Of the 276 patients, 206 patients (74.6%), 49 patients (17.8%), and 21 patients (7.6%) were diagnosed with type 1 DM, type 2 DM, and clinically suspected monogenic diabetes, respectively. Among 21 patients suspected to have monogenic diabetes, 8 patients had clinical maturity-onset diabetes of the young (MODY), and the remaining 13 patients had other types of monogenic diabetes. Among them, genetic etiologies were identified in 14 patients (5.1%) from 13 families, which included MODY 5, transient neonatal DM, developmental delay, epilepsy, and neonatal diabetes (DEND) syndrome, Wolfram syndrome, Donohue syndrome, immune dysregulation, polyendocrinopathy, enteropathy, X-linked (IPEX) syndrome, Fanconi-Bickel syndrome, Wolcott-Rallison syndrome, cystic fibrosis-related diabetes, and maternally inherited diabetes and deafness.
Genetically confirmed monogenic diabetes accounted for 5.1% of patients evaluated at a single tertiary center over 20-year period. Based on the findings for our sample, the frequency of mutations in the major genes of MODY appears to be low among pediatric patients in Korea. It is critical to identify the genetic cause of DM to provide appropriate therapeutic options and genetic counseling.
在欧洲,1.1-6.3%的糖尿病患者为单基因糖尿病。各种类型糖尿病的临床表现存在重叠,导致鉴别诊断具有挑战性。
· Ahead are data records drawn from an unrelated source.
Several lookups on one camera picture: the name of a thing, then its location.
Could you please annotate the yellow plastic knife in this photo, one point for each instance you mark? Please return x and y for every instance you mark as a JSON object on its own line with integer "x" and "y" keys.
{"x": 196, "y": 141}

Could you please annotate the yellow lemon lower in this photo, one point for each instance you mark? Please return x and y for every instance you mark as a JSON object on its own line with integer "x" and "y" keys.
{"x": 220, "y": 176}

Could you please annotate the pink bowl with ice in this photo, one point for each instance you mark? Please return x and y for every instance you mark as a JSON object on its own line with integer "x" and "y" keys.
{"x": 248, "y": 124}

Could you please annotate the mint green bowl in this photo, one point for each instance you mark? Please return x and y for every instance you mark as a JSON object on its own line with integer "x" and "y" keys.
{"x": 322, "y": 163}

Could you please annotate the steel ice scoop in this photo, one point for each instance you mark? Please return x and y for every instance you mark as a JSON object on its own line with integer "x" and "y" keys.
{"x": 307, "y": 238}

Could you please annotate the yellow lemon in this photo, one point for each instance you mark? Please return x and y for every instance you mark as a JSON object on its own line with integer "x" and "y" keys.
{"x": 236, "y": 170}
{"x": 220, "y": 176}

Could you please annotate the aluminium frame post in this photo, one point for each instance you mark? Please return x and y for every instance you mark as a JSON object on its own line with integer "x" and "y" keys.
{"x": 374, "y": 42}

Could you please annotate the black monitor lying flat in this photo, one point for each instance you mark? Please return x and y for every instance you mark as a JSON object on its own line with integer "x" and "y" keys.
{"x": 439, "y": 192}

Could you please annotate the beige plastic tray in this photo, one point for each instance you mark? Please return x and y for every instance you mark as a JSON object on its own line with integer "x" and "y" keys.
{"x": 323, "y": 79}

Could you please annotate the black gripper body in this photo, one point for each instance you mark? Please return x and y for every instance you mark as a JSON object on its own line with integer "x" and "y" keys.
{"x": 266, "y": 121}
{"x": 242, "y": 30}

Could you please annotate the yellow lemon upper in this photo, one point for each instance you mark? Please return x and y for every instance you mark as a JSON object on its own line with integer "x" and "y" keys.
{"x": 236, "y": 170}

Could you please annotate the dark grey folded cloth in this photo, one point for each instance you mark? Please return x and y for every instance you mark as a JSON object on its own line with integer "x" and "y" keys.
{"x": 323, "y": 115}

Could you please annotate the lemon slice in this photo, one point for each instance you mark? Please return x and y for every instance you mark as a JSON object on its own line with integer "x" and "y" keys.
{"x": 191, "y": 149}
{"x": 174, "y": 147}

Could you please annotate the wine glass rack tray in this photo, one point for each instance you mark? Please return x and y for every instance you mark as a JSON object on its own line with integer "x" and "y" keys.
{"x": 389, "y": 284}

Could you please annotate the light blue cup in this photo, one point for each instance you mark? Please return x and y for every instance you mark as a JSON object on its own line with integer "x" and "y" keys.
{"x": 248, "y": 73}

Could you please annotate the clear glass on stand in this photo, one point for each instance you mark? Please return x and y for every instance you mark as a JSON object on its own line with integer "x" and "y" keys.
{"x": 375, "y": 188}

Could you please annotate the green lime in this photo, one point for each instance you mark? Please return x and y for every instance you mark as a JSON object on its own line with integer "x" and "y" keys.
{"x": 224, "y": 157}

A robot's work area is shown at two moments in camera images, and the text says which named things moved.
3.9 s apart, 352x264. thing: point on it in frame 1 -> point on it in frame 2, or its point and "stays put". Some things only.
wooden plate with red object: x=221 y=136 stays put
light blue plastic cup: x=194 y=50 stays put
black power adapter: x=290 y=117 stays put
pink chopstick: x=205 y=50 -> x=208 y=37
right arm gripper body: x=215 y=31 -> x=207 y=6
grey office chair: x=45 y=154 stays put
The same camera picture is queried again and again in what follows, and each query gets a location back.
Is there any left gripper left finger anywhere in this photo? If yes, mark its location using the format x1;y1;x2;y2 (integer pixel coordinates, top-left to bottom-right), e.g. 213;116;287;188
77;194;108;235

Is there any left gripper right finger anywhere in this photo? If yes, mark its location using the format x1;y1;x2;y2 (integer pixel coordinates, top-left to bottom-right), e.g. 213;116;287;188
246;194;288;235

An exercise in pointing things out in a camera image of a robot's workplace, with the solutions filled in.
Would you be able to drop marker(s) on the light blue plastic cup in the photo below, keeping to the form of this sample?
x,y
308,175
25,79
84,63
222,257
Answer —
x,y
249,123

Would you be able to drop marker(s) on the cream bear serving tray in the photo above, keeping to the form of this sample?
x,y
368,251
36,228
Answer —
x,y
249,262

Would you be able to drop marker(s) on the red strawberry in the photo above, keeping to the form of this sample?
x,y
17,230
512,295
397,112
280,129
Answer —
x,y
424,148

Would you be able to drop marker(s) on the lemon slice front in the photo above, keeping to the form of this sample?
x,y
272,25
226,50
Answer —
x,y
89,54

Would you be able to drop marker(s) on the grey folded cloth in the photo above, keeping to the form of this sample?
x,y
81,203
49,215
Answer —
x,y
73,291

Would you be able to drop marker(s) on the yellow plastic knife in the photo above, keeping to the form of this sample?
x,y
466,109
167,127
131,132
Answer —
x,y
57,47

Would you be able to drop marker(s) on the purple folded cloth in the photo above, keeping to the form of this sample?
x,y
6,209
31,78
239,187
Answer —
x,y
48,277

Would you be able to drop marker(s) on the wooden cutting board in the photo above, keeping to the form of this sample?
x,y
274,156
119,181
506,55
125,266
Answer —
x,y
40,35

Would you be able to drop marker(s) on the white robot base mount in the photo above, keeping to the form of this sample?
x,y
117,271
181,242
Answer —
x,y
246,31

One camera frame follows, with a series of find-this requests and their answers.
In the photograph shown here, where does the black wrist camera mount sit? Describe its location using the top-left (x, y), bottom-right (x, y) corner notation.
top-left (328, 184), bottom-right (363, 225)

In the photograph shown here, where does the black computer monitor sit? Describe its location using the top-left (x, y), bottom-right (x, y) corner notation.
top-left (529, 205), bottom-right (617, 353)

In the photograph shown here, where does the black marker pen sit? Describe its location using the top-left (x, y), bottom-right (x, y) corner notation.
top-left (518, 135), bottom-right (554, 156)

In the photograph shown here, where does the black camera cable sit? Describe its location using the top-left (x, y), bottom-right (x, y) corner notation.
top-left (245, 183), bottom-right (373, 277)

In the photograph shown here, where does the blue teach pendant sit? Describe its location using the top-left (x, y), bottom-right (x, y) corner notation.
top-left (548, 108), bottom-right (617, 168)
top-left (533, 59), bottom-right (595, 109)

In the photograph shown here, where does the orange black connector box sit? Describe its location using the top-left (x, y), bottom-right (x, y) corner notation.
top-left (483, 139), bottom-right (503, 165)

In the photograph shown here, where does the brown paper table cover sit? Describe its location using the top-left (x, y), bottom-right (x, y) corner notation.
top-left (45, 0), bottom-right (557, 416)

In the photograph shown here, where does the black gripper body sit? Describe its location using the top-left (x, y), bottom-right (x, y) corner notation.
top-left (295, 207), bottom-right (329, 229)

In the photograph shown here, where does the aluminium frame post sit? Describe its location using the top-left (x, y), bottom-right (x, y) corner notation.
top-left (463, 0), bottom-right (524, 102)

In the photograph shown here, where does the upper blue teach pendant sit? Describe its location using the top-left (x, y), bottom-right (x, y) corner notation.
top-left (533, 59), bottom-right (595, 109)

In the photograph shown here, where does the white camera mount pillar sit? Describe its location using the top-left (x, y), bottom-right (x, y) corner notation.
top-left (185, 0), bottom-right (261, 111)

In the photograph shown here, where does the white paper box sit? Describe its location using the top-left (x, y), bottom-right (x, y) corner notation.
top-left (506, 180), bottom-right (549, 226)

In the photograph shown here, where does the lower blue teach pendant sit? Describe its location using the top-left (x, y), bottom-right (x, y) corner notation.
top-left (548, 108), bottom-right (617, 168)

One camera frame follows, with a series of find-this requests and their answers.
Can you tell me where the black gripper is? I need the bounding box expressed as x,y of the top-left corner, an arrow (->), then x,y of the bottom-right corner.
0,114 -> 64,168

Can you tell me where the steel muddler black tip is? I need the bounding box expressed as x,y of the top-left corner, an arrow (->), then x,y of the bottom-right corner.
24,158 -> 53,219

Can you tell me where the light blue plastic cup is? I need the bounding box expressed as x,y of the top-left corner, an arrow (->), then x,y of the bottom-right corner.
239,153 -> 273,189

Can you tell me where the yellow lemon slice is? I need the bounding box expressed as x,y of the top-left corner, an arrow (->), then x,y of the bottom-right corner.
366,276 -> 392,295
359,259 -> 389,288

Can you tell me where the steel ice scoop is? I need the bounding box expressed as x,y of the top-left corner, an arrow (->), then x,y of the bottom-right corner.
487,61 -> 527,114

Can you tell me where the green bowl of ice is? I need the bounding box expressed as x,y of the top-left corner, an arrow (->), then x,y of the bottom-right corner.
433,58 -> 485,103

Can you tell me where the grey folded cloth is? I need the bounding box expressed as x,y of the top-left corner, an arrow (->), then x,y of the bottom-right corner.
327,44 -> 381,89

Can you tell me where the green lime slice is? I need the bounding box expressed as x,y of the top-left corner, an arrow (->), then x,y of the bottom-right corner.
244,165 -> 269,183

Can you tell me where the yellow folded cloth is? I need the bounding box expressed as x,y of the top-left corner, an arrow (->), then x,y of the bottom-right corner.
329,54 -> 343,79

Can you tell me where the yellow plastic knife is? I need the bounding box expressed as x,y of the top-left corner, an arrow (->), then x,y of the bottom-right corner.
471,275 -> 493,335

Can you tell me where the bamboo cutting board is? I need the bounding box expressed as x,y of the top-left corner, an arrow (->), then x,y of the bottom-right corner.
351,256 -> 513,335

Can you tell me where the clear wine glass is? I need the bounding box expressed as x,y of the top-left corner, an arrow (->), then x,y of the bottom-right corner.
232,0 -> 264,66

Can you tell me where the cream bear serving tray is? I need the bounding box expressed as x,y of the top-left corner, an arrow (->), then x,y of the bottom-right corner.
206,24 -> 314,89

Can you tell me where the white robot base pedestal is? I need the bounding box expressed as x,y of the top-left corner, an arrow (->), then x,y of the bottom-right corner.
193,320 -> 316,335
因此,本研究调查了过去 20 年在一家三级中心就诊的儿科糖尿病(包括单基因糖尿病)患者的病因分布和临床特征。
本研究纳入了 2000 年 1 月至 2019 年 12 月期间在韩国被诊断为 18 岁以下糖尿病的 276 例连续患者。回顾性分析了临床特征、生化检查、β细胞自身抗体和分子特征。
276 例患者中,206 例(74.6%)诊断为 1 型糖尿病,49 例(17.8%)和 21 例(7.6%)分别诊断为 2 型糖尿病和临床疑似单基因糖尿病。21 例疑似单基因糖尿病患者中,8 例为临床成年发病型青年糖尿病(MODY),其余 13 例为其他类型的单基因糖尿病。其中,13 个家系的 14 例(5.1%)患者的遗传病因得到了确定,包括 MODY5、暂时性新生儿糖尿病、发育迟缓、癫痫和新生儿糖尿病(DEND)综合征、Wolfram 综合征、Donohue 综合征、免疫失调、多内分泌腺病、肠病、X 连锁(IPEX)综合征、范可尼-比克尔综合征、Wolcott-Rallison 综合征、囊性纤维化相关糖尿病和母系遗传性糖尿病和耳聋。
在 20 年的时间里,在一家三级中心接受评估的患者中,经基因确认的单基因糖尿病占 5.1%。根据我们样本的研究结果,韩国儿科患者中 MODY 主要基因的突变频率似乎较低。确定糖尿病的遗传病因对于提供适当的治疗选择和遗传咨询至关重要。